Les autres motifs de rupture du contrat sont-ils concernés par cette réforme ?

Non, seule la rupture conventionnelle individuelle est concernée. Un licenciement, une fin de CDD ou une démission légitime restent soumis aux durées maximales de droit commun, inchangées par cette réforme.


Comment demander une prolongation après 55 ans ?

France Travail informe automatiquement les allocataires concernés environ 60 jours avant d’atteindre la durée maximale. La demande de prolongation doit être faite au plus tard 30 jours après avoir atteint cette durée, sur la base des démarches professionnelles accomplies.


Que faire si ma demande de prolongation est refusée ?

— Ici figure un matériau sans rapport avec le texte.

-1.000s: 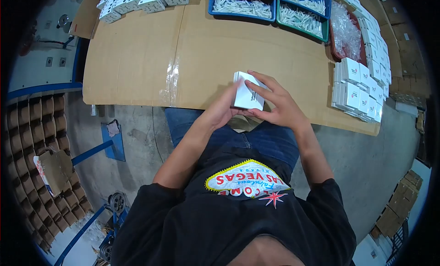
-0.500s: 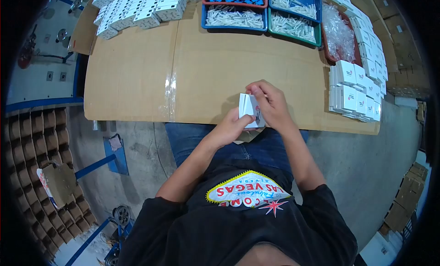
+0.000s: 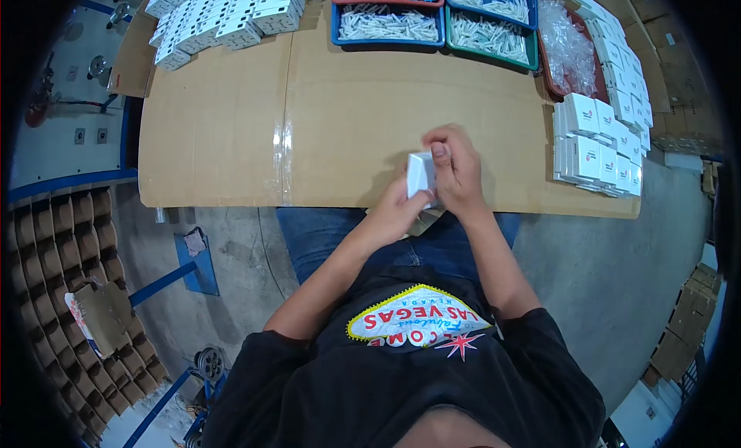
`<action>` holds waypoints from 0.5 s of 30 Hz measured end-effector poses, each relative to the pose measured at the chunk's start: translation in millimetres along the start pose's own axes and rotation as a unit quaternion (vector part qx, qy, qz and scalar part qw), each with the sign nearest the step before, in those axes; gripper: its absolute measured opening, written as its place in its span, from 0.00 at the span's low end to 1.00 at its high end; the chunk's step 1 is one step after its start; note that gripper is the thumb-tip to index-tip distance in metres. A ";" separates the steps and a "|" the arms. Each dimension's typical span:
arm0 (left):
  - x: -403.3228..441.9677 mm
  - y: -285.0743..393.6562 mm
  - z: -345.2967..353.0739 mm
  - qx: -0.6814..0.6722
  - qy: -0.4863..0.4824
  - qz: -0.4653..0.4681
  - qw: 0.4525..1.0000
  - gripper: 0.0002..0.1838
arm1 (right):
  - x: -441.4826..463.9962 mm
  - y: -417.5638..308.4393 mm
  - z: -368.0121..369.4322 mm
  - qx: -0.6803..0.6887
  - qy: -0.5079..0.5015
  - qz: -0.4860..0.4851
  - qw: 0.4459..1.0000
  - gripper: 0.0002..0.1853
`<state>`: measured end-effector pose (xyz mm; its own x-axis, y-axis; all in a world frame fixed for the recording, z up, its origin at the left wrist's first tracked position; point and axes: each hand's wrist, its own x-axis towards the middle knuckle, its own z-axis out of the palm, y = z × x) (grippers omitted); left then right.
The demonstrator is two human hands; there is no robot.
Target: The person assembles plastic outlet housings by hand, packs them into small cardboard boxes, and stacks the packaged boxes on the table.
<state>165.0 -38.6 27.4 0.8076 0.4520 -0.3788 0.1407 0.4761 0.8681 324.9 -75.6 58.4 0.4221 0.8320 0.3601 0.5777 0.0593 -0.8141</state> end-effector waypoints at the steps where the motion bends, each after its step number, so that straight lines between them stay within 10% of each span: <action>1: 2.4 -1.0 2.4 -0.046 0.068 0.036 0.996 0.13 | 3.6 -1.4 -2.0 -0.032 0.058 -0.050 0.997 0.15; 5: 7.4 24.0 -8.5 -0.184 0.140 0.143 0.962 0.19 | -15.7 3.1 -13.5 0.278 -0.032 0.262 0.924 0.18; 15: 4.3 54.7 -27.3 -0.063 0.072 0.217 0.972 0.30 | -21.6 -6.5 -36.8 0.335 -0.078 0.210 0.915 0.17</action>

Vous pouvez saisir l’instance paritaire régionale (IPR) compétente pour demander un nouvel examen de votre situation.

 

En résumé

En résumé : à partir du 1er septembre 2026, la durée maximale d’indemnisation chômage après une rupture conventionnelle individuelle est réduite pour tous les âges, avec une perte de droits pouvant aller jusqu’à 6,5 mois pour les salariés de 57 ans et plus. Les salariés de 55 ans et plus conservent toutefois une possibilité de prolongation, sous réserve de démontrer des démarches actives dans leur projet professionnel. Ce qui compte pour savoir si vous êtes concerné : la date de fin effective de votre contrat de travail, pas la date de signature de la convention.